This interview transcript was originally published by the E-International Relations (E-IR) on 17 July 2016.

Stacey Philbrick Yadav is an Associate Professor of Political Science at Hobart and William Smith Colleges where she contributes to interdisciplinary programs in International Relations, Middle Eastern Studies, Developmental Studies, and Social Justice Studies. Her specialization is in the comparative politics of the Middle East. She currently serves on the board of the American Institute of Yemeni Studies, where she is involved in initiatives to link academic research to public policies. She has written widely on Yemeni and Lebanese politics over the past several years and published her book Islamists and the State: Legitimacy and Institutions in Yemen and Lebanon in 2013.

Where do you see the most significant research occurring in the political science of the Middle East?

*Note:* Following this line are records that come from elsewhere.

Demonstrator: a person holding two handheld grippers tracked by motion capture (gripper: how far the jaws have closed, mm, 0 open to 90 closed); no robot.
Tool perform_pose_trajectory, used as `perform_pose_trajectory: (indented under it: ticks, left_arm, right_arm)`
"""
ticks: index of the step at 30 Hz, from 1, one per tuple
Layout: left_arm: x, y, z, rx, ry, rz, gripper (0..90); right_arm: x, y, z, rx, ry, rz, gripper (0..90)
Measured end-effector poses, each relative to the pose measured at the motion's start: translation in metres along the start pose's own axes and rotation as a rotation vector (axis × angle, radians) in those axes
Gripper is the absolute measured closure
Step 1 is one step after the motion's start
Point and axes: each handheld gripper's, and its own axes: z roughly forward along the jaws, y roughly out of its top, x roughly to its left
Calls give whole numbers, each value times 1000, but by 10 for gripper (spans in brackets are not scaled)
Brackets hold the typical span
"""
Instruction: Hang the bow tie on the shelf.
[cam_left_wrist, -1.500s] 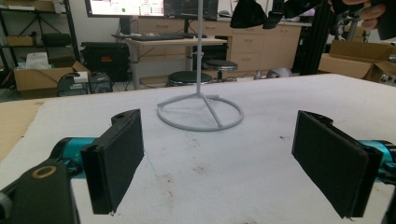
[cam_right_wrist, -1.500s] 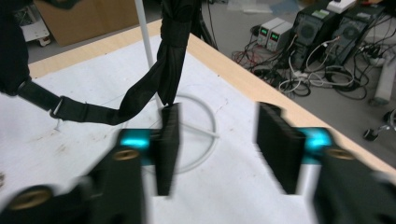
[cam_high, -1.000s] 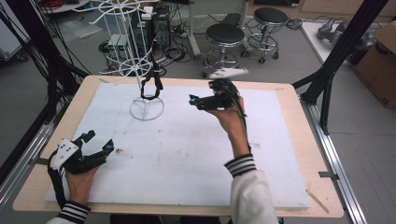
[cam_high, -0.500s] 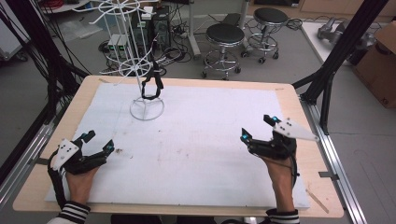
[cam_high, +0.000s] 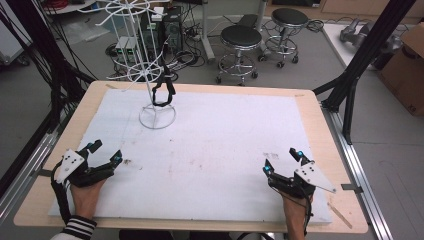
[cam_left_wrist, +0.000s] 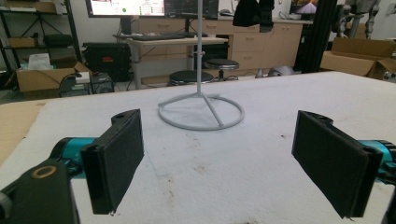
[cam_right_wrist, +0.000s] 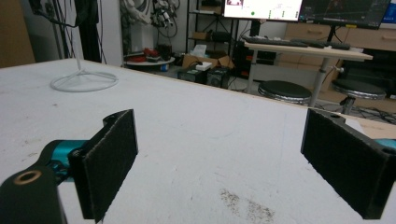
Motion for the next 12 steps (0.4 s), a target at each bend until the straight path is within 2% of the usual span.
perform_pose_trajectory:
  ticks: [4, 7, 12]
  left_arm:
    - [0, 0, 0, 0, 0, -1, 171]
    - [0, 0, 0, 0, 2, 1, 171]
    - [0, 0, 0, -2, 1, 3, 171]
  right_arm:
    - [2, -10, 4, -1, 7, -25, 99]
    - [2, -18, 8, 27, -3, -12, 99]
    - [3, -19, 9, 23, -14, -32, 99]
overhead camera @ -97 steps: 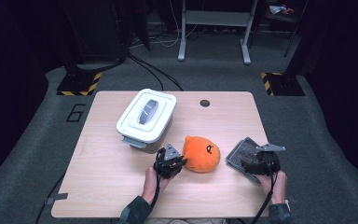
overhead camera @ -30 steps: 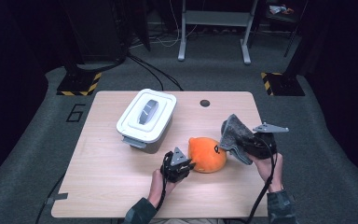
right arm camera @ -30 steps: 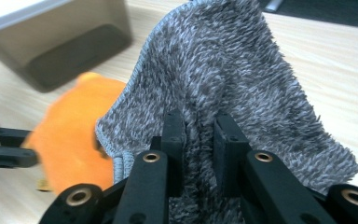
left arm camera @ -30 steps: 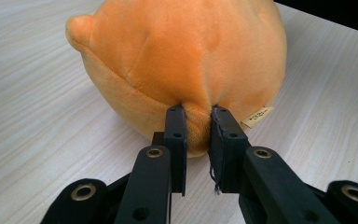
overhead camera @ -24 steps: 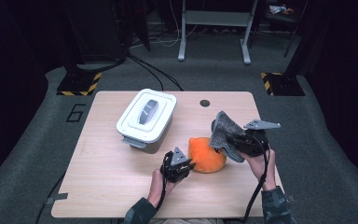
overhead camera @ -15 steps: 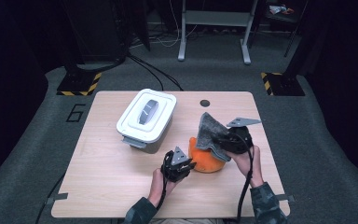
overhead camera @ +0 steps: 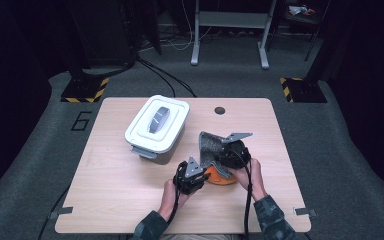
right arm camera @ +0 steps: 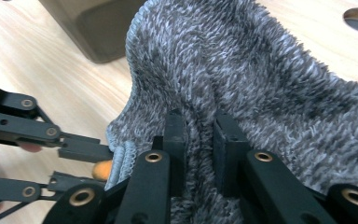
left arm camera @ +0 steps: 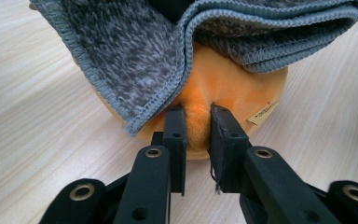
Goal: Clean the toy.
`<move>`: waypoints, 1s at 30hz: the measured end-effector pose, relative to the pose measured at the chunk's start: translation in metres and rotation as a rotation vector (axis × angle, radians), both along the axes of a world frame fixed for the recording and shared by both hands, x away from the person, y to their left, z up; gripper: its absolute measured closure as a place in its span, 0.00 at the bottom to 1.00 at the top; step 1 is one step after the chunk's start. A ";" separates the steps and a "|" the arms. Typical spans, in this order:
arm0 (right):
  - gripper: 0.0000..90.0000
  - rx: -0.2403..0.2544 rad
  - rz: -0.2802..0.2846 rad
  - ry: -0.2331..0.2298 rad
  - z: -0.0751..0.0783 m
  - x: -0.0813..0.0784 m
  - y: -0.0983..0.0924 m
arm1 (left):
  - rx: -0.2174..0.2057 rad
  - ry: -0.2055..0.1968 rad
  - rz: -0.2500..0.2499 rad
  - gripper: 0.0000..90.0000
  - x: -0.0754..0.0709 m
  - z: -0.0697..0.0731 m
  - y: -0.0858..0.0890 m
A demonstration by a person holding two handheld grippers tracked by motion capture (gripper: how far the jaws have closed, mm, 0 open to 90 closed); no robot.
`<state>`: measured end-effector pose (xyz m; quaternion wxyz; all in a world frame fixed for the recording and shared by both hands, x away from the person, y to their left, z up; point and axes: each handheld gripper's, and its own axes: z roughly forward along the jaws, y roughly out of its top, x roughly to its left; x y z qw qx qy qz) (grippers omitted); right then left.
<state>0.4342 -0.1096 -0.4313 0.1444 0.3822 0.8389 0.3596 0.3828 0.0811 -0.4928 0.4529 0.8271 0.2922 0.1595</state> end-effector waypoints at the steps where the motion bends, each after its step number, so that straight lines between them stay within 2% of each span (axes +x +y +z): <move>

I’m excited to see increasing attention to the intersection of the formal and the informal in analysis of Middle East politics. For a long time, it was rather “either/or,” but more recently there has been some great mapping of the ways in which informal political practices and discourses shape and are shaped by formal institutions and international agreements. The role of unprecedented mass mobilization during and after the 2011 uprisings was taken by some as evidence of the “irrelevance” of formal institutions, but on the contrary, careful scholarship on specific uprisings has shown the iterative relationship between the informal and the formal in creative and theoretically significant ways. Even before the uprisings, some scholars were doing this in critical political economy, but I see early lessons developed in that literature carried into analysis of social movements and other research traditions and it’s exciting.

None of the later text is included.